__Provided material__.
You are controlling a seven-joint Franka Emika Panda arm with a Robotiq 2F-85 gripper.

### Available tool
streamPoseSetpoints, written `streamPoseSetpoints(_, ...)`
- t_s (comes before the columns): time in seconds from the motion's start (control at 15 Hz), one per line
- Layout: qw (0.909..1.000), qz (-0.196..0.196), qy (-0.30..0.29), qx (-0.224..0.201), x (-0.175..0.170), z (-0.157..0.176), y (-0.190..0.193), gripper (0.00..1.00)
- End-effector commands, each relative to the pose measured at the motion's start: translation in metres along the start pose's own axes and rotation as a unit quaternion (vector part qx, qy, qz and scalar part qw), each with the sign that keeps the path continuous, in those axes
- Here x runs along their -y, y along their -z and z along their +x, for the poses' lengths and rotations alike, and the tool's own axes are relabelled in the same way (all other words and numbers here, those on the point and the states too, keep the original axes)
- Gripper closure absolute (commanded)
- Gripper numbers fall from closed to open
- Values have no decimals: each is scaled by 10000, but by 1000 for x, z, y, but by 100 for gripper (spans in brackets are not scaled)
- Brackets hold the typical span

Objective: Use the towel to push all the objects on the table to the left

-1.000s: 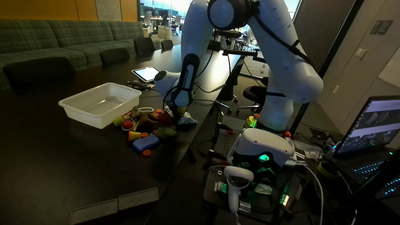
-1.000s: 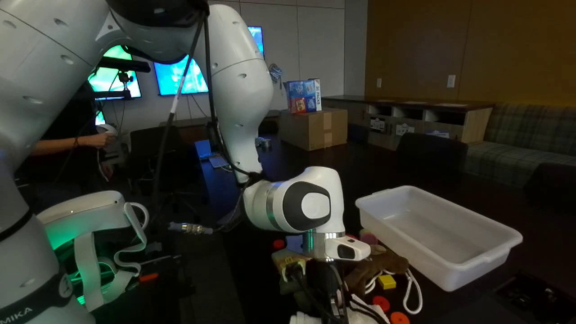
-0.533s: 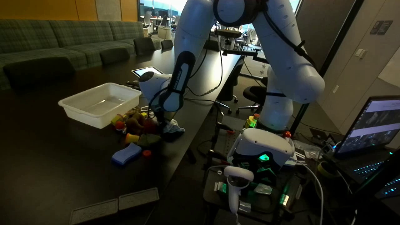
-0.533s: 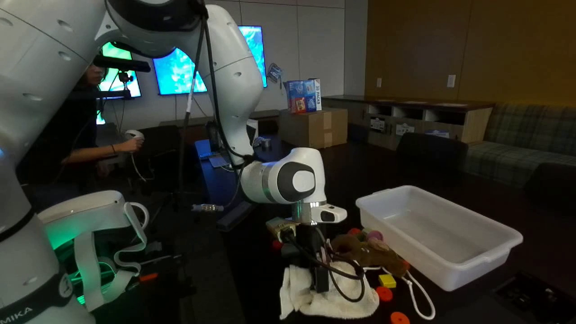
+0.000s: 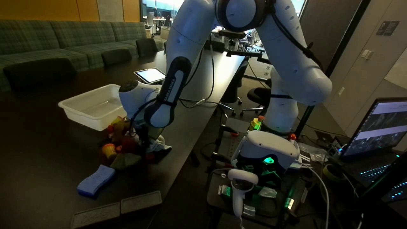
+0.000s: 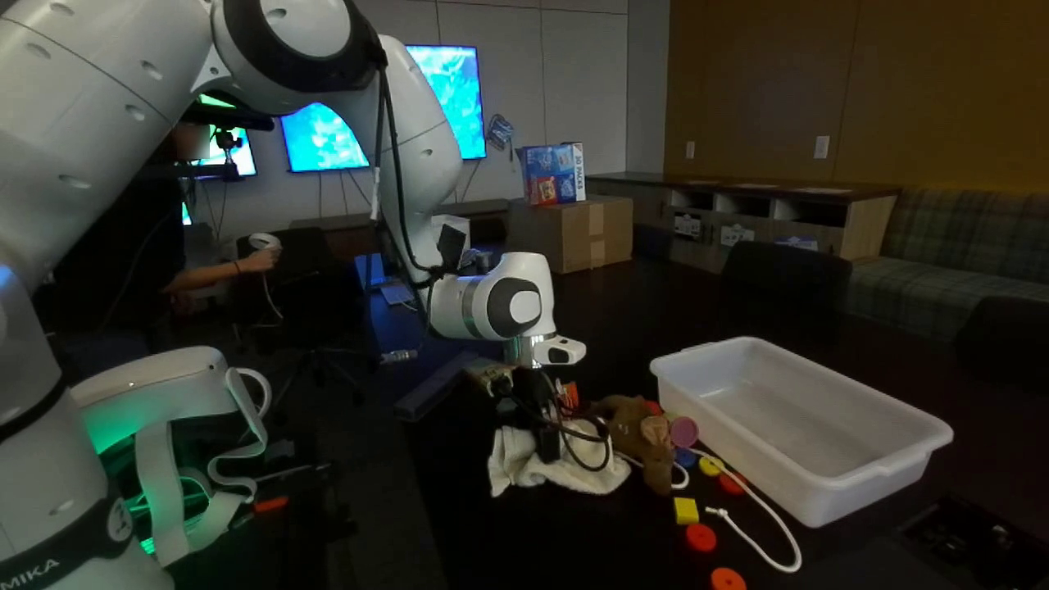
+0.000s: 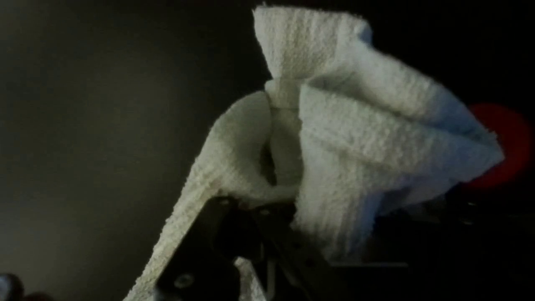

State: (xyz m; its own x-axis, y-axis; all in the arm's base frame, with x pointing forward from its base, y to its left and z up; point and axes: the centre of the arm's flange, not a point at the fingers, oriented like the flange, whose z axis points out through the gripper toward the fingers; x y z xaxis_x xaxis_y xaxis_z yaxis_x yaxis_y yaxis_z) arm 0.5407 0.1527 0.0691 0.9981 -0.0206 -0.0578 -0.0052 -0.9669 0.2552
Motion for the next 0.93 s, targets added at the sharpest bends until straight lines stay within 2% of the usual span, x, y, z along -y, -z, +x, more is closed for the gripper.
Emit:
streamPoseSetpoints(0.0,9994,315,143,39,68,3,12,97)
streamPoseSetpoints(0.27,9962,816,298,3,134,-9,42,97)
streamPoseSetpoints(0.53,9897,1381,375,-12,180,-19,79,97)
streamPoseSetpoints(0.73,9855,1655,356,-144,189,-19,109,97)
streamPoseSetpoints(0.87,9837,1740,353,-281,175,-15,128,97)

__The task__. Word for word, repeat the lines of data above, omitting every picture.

__Exercise output__.
You are controlling a seven-joint Franka Emika Panda arm with a Robotiq 2F-85 gripper.

### Available tool
streamPoseSetpoints, written `streamPoseSetpoints(_, ...)`
- t_s (comes before the columns): time in seconds from the motion's start (control at 15 Hz), one per line
- Layout: qw (0.909..1.000), qz (-0.196..0.196), qy (-0.30..0.29), qx (-0.224..0.201), x (-0.175..0.170), z (-0.157..0.176), y (-0.190..0.193), gripper (0.00..1.00)
- End-effector commands, each relative to the pose measured at the motion's start: translation in metres along the start pose's own axes and rotation as a unit quaternion (vector part qx, qy, qz and scalar part qw), each with the sign that keeps the path continuous, in those axes
- Here x runs along their -y, y along their -z and z along their +x, for the poses' lengths and rotations alike, and the tool's own axes are relabelled in the same way (all other words and numbers here, those on the point and the states too, keep the original axes)
- Gripper closure absolute (commanded)
- Gripper numbers fall from closed to open
- Values have no decimals: each is scaled by 10000, but by 1000 for x, z, y, but by 100 for gripper (spans in brackets are not scaled)
- Brackets hold the typical span

Objective: Use the towel to push all the objects on the table to the left

-1.000s: 
-1.000s: 
-0.533s: 
-0.533s: 
+0.000s: 
+0.000s: 
+0.000s: 

State: (xyz m; its own x-axis, y-axis; all in the arm's base frame, with x pointing forward from its base, y to its left and z up; point and axes: the centre of the arm's flange, not a point at the fingers, oriented like the flange, whose z axis points out through the gripper toward the fingers; x y z xaxis_x xaxis_y xaxis_z yaxis_x yaxis_y yaxis_z) arm 0.5407 0.1527 0.0691 0.9981 -0.0206 -0.0578 -0.0052 -0.9669 0.2552
Motion for the next 0.93 s, targets added at the sharpest bends until straight lines stay within 2% of the usual span, x, y, z along -y, -z, +x, more is closed for the gripper.
Emit:
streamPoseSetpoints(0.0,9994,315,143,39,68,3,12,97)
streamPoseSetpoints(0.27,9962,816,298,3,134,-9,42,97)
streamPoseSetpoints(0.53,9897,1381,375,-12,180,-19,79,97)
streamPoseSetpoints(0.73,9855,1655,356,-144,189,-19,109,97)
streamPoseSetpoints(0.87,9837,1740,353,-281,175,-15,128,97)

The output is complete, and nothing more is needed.